AIM OF THE EXERCISE – Report every line of the records below that includes the string "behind".

(Entries taken from a collection)
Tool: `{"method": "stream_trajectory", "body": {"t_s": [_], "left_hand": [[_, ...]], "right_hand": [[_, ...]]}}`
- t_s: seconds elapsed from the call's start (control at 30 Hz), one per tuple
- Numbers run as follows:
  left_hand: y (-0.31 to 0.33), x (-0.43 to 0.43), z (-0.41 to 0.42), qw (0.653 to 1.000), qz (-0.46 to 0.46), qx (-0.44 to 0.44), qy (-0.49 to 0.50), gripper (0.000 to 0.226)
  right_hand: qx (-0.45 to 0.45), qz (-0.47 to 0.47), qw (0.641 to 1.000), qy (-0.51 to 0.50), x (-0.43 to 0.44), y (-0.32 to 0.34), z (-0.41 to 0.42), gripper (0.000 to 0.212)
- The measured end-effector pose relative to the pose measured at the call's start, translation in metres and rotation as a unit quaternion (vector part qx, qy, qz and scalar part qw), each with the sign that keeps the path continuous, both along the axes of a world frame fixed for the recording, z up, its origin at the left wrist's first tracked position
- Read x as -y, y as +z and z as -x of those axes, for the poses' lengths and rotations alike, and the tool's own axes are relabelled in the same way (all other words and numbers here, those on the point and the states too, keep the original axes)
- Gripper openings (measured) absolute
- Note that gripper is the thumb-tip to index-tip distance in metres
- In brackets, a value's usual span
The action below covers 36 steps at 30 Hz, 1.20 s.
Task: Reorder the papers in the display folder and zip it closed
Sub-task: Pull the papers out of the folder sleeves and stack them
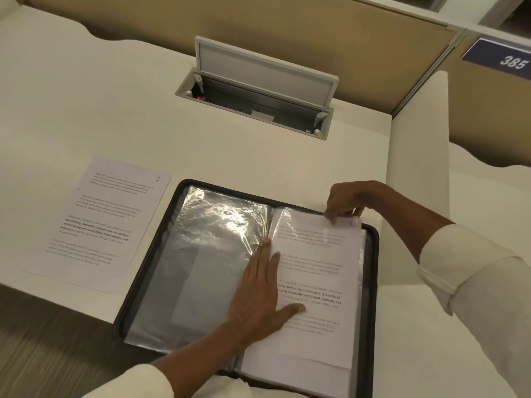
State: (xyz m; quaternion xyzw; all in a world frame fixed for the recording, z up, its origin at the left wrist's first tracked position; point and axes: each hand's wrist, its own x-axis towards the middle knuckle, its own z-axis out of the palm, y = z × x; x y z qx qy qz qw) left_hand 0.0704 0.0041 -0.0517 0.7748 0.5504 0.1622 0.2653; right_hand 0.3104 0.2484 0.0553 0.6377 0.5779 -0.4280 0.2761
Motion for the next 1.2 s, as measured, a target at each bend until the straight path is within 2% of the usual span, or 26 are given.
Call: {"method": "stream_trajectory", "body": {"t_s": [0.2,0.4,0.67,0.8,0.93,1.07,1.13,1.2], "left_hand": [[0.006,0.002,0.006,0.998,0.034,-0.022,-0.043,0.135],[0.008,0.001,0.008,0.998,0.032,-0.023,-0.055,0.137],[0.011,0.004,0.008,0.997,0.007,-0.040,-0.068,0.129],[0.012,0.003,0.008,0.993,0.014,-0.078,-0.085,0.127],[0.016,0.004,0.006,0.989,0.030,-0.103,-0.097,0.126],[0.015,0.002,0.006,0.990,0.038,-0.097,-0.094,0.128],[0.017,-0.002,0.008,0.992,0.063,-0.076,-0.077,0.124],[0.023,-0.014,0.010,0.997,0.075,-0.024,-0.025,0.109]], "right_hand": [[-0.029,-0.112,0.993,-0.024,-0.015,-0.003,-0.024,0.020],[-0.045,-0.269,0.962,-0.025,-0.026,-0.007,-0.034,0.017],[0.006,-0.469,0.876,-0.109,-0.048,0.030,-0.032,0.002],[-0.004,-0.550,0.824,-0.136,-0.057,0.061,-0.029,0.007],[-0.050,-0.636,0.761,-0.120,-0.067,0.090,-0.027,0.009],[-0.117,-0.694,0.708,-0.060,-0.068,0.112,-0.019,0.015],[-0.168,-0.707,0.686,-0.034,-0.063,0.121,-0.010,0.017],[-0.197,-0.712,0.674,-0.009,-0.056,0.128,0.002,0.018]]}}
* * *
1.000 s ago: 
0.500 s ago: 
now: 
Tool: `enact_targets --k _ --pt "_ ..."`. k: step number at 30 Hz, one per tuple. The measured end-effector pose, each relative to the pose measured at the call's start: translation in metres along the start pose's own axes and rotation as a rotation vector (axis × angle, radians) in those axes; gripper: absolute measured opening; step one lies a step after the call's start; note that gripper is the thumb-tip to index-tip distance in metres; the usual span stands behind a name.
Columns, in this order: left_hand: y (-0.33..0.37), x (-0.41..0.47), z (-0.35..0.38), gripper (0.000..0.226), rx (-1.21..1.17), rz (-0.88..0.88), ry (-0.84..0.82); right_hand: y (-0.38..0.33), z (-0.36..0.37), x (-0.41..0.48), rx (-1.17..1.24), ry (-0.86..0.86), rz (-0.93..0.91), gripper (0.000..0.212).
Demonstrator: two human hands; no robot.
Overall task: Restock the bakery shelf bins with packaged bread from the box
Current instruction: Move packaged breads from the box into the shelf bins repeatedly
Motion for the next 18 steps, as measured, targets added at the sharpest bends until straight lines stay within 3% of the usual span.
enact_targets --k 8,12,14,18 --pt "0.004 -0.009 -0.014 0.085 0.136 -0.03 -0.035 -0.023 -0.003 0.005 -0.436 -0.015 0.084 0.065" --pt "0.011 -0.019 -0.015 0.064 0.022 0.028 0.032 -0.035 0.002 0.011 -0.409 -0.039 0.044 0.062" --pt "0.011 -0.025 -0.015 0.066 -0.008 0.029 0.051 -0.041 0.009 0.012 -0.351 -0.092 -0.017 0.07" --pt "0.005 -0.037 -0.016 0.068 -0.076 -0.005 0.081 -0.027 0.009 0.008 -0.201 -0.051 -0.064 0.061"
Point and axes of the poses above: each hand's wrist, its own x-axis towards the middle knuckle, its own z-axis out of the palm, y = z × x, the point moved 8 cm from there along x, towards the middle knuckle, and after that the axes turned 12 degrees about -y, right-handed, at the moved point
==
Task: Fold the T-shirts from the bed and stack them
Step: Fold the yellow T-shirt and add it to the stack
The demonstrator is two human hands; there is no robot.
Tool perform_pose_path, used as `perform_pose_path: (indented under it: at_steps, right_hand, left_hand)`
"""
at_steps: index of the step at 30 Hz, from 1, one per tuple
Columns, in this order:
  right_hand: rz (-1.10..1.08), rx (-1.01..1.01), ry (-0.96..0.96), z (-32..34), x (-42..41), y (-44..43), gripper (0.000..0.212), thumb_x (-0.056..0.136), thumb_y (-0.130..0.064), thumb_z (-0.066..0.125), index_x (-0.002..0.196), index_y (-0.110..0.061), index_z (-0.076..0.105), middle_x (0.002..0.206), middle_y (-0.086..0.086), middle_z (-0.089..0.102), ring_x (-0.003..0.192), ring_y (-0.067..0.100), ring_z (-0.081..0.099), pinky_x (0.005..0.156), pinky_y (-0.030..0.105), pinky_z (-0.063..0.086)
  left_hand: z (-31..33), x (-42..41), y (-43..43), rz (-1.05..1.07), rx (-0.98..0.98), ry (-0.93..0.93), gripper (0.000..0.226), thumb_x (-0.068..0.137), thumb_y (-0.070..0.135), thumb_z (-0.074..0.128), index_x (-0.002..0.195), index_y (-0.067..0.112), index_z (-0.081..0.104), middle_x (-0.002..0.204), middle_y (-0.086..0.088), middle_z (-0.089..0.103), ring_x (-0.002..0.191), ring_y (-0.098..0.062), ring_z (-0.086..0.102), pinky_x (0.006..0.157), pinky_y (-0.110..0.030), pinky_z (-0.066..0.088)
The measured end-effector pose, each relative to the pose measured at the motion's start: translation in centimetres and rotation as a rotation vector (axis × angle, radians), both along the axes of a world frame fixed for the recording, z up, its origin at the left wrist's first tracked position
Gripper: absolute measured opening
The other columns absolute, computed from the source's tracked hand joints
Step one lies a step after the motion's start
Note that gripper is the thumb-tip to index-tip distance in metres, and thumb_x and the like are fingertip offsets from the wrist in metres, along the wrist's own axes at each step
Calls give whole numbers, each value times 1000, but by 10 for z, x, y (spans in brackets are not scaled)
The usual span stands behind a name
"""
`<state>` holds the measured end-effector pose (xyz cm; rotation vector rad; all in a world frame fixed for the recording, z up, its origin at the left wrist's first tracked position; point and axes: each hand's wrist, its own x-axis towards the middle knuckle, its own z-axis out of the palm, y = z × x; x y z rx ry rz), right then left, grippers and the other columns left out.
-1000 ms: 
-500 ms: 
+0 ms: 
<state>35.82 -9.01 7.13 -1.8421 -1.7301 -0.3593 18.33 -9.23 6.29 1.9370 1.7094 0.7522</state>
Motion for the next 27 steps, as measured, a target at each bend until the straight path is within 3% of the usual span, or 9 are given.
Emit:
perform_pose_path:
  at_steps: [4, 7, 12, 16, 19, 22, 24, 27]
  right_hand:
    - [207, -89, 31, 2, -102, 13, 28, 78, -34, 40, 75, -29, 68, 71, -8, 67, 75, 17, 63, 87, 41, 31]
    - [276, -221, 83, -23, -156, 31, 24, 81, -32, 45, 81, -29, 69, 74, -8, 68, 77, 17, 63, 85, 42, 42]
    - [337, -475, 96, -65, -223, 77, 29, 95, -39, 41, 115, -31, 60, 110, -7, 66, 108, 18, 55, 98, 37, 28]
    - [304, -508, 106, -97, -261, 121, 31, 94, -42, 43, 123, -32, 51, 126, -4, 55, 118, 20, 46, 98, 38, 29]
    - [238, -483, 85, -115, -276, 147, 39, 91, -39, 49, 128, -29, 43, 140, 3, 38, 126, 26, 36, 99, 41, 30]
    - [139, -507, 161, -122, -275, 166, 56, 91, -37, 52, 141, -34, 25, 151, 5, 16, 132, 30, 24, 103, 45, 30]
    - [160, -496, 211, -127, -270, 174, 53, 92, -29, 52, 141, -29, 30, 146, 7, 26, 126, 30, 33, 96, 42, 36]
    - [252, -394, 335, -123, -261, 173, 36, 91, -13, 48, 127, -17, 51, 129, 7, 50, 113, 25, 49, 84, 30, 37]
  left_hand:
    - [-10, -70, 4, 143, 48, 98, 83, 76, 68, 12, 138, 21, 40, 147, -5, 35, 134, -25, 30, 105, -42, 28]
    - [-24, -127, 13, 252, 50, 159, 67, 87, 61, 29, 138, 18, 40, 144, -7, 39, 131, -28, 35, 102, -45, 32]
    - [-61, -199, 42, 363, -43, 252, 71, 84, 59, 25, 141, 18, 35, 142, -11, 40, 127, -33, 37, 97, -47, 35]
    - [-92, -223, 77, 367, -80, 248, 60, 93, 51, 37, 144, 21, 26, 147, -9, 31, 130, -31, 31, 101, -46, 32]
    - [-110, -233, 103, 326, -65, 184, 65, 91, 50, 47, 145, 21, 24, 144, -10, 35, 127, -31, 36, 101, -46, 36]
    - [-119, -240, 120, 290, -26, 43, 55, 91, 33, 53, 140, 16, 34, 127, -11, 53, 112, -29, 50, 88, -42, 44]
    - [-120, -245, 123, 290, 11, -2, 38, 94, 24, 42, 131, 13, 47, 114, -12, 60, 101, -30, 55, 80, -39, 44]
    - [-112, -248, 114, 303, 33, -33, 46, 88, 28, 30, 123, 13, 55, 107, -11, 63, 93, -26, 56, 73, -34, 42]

THE ANSWER –
Tool: `enact_targets --k _ --pt "_ ..."`. k: step number at 30 Hz, one per tuple. The measured end-effector pose, each relative to the pose measured at the call's start: translation in metres along the start pose's own axes and rotation as a rotation vector (axis × angle, radians) in those axes; gripper: absolute measured opening; step one lies a step after the call's start; note that gripper is the thumb-tip to index-tip distance in metres; the usual span stands behind a name.
The usual span stands behind a name

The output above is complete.